- _Try it_: The word "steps" occurs in some lines of the listing. Copy those lines.

- _The data_:
+ + +
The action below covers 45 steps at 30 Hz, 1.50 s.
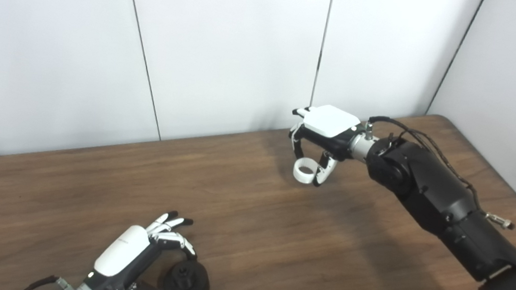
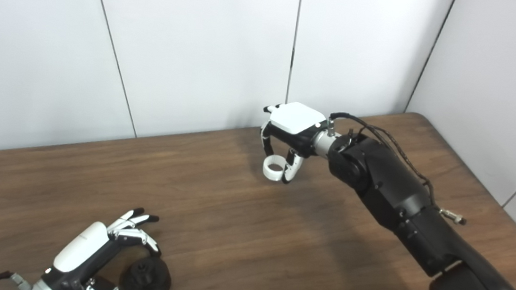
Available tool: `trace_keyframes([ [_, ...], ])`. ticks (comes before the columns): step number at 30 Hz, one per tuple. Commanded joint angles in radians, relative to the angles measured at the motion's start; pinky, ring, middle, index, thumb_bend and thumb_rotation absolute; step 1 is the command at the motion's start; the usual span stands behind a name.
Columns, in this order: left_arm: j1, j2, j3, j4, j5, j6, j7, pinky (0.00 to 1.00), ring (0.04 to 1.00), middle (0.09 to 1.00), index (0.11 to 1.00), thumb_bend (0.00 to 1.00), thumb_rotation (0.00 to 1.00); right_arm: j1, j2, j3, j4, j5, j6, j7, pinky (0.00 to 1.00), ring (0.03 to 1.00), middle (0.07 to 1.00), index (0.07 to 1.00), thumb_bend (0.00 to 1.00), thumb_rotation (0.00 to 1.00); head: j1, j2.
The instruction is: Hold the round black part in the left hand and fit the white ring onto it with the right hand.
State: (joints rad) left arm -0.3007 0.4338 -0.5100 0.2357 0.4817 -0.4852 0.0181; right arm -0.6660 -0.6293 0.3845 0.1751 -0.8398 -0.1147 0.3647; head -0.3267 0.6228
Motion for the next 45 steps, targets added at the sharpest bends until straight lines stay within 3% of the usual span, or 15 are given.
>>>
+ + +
- _Task answer_:
The action below covers 45 steps at 30 Hz, 1.50 s.
Motion for the next 45 steps, targets added at the sharpest bends until straight lines stay within 3% of the usual span, or 15 are given.

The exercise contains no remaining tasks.